Video Imaging 

A Thrombus in 3D 
This is a three-dimensional image of a mouse artery which has developed a thrombus after laser-induced injury. The vessel wall is shown in blue, the platelet thrombus is in red, and fibrin deposits are shown in green.

Platelets Activating at the site of Injury
Upon injury of a blood vessel, platelets (green) accumulate to repair the damage. Platelets are recruited to the site of injury, and then begin to display different receptors, such as P-selectin, on their outer surface. These activated platelets are shown in yellow.

Thrombus Formation in Real Time
Using intravital microscopy, it is possible to visualize thrombus formation in a live mouse in real time. A laser is used to damage the blood vessel of an anesthetized mouse, and then fluorescent antibodies are used to visualize the growing thrombus. The laser damages the vessel wall such that the endothelial cell layer is exposed to the blood stream. The endothelial cell layer expresses Tissue Factor (green) which, upon exposure to plasma, begins the necessary steps to recruit platelets (red) to the site of injury. Activated platelets release the necessary components to further recruit more platelets, as well as begin to form a fibrin clot (blue) which acts as a patch to repair the injury.

PDI Accumulating at the site of Injury
Protein Disulfide Isomerase (PDI) is a crucial enzyme in the proper folding of proteins in the endoplasmic reticulum. More recently, however, PDI has been shown to also play a crucial role in the early stages of thrombus formation. This video shows that upon laser injury of the vessel wall, endothelial cells and platelets are activated, and PDI (green) is released from the inside of the cell and accumulates on the outside of the cell.

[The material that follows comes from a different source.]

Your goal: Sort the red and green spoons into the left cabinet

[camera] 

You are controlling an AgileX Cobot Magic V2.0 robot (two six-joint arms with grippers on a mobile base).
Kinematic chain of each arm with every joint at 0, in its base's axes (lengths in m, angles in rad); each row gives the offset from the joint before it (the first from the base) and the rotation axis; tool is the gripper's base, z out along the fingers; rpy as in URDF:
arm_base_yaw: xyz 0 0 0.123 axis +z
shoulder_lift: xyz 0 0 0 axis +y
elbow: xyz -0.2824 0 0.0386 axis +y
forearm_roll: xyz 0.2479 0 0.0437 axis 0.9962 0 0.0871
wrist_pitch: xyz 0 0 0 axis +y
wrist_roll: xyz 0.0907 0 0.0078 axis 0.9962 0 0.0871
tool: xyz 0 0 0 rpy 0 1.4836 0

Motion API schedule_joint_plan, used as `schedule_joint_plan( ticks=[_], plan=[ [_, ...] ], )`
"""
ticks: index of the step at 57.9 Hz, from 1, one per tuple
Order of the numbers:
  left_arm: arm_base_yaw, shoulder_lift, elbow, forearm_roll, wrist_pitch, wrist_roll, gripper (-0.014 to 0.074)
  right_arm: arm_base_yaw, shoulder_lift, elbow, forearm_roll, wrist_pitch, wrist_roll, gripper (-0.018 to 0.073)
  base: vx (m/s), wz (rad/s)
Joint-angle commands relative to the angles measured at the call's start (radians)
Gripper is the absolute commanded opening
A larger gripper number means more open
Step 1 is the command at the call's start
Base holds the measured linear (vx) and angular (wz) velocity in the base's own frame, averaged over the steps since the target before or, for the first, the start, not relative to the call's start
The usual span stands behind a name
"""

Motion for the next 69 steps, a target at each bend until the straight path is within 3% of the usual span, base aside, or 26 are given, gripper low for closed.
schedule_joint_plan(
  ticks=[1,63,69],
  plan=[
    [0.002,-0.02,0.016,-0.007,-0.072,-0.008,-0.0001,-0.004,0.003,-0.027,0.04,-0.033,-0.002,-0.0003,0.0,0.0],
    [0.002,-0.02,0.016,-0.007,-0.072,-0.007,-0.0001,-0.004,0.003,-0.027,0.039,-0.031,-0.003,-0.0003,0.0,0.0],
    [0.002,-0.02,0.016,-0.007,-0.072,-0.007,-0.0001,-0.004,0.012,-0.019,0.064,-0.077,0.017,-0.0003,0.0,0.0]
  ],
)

PDI Activity is Required for Thrombus Formation, and Removal of PDI Activity Results in Loss of Thrombus Formation
PDI plays a crucial role in the early stages of thrombus formation. Comparison of the two videos below show that in the video on the left, upon injury PDI (green) is released and platelets (red) accumulate to form a thrombus and repair the damage. However, the video on the right shows, that when the mouse is injected with an antibody that binds and inactivates PDI, this loss of enzymatic activity from PDI causes a complete abolishment of any thrombus formation. While the exact mechanism of the role of PDI is still unknown, it is the current hypothesis that PDI catalytically alters the thiol redox state of other proteins involved in this cascade, and this alteration is necessary for further downstream effects that lead to thrombus formation.